Culture is a fundamental field of battle in the necessary transformation, without which revolutions are impossible, of the working class from a ‘class in itself’ to a ‘class for itself’. ‘Artistic’ vehicles like film dominate the presentation of dominant ideas today. Previously, it was theater. Moissaye Olgin looks at the state of artistic production and presents these seven theses for the establishment of a workers’ theater in the U.S.
‘For a Workers’ Theatre’ by Moissaye Olgin from the Daily Worker Saturday Supplement. Vol. 4 No. 68 & 74. April 2 & 9, 1927.
“Why necessarily a workers’ theatre? Why not a better theatre for all?”

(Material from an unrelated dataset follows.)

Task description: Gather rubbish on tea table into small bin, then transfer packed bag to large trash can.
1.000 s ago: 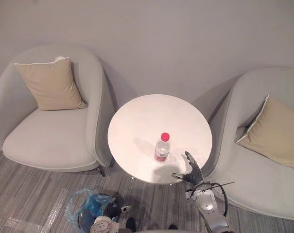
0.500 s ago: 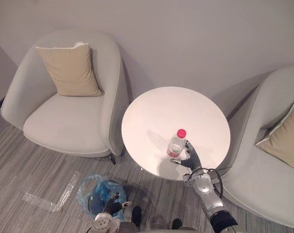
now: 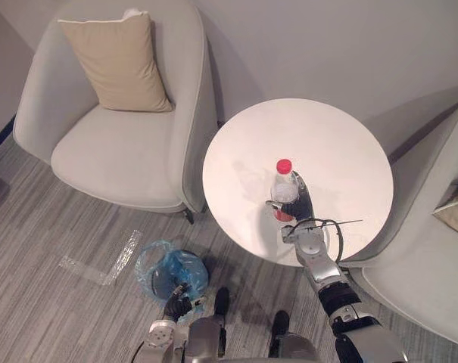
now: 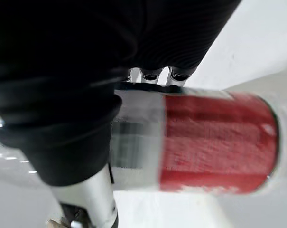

The question has been raised wherever the theatre came up for discussion in so-called radical intellectual circles. The theatre as it exists is such a mockery at life’s truth, art and human intelligence, that to demand the creation of a special class theatre seems an uncalled for and therefore damaging division of forces. An adequate answer to this superficially convincing objection would involve an analysis of the class-psychology expressing the class position in society of the various factors to the process of wealth creation. While this may be a thankful task in itself–since the work of drawing the line of demarkation between the social classes in the realm of self-expression has hardly begun in the United States–the approach to the theatre question may be purely practical. The workingman does not go to the existing theatre. The most advanced and class-conscious workers who, in their cultural hunger, sometimes invade the private commercial theatre, are thoroughly disgusted with its fare, but then they are a very small fraction of the working class. The mass of workers goes to cheap vaudeville houses or to the cinema, but they are dead to the call of the “legitimate stage!” The question reduces itself to this: Is it possible to create in a large industrial center a theatre which, while gratifying the thinking elements of the mill and shop, would irresistibly draw the rank and file of the working class, thus opening before them a world of new experiences?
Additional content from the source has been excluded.